IN THE VILLAGE OF VIGER
IN THE
VILLAGE OF VIGER
BY
DUNCAN CAMPBELL SCOTT
BOSTON
COPELAND AND DAY
MDCCCXCVI
ENTERED ACCORDING TO THE ACT OF
CONGRESS IN THE YEAR 1896 BY
COPELAND AND DAY, IN THE OFFICE
OF THE LIBRARIAN OF CONGRESS
AT WASHINGTON.
TO MY DAUGHTER
ELIZABETH DUNCAN SCOTT
Robins and bobolinks bubbling and tinkling,
Shore-larks alive there high in the blue,
Level in the sunlight the rye-field twinkling,
The wind parts the cloud and a star leaps through,
Ferns at the spring-head curling cool and tender,
Bloodroot in the tangle, violets by the larch,
In the dusky evening the young moon slender,
Glowing like a crocus in the dells of March;
All a world of music, of laughter, and of lightness,
Crushed to a diamond, rounded to a pearl,
Moulded to a flower bell,—cannot match the brightness
In the darling beauty of one sweet girl.
I am indebted to Messrs.
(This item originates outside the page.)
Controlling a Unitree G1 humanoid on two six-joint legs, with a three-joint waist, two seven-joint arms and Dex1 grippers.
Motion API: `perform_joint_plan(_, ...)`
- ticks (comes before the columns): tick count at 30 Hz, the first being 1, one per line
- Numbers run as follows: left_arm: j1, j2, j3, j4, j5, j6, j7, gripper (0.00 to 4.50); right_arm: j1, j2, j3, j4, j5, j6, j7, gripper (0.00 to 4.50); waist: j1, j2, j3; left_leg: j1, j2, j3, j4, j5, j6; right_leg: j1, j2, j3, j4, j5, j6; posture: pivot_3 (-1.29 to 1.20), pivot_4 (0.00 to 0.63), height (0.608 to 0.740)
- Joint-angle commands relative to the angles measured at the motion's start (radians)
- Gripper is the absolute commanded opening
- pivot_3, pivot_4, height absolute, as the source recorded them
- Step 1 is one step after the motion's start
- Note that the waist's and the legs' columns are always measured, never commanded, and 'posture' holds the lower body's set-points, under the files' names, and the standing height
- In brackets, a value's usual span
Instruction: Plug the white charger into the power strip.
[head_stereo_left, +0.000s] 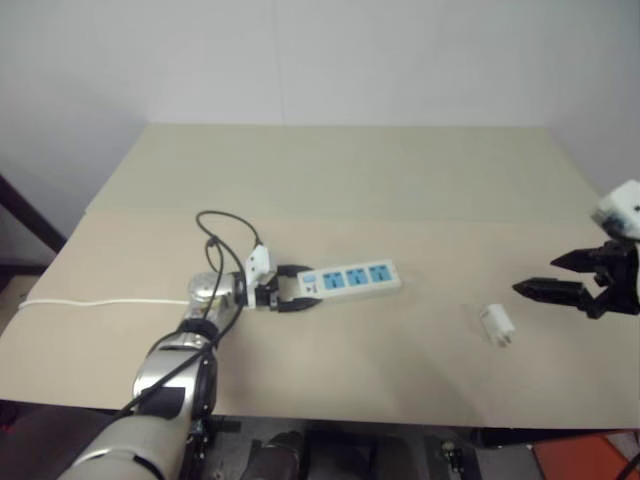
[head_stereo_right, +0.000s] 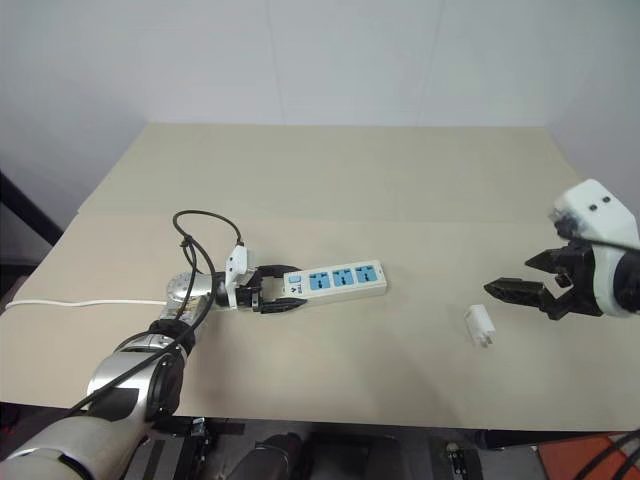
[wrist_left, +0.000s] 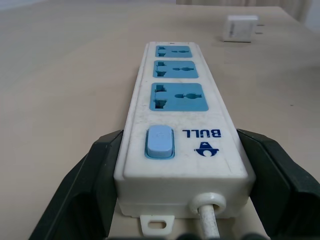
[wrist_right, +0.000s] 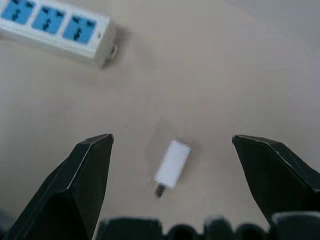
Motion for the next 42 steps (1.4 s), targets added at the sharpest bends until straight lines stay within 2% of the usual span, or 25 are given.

Charles Scribner’s Sons
for permission to reprint several of these tales.
D. C. S.
Whoever has from toil and stress
Put into ports of idleness,
And watched the gleaming thistledown
Wheel in the soft air lazily blown;
Or leaning on the shady rail,
Beneath the poplars, silver pale,
Eyed in the shallow amber pools
The black perch voyaging in schools;
Or heard the fisherman outpour
His strange and questionable lore,
...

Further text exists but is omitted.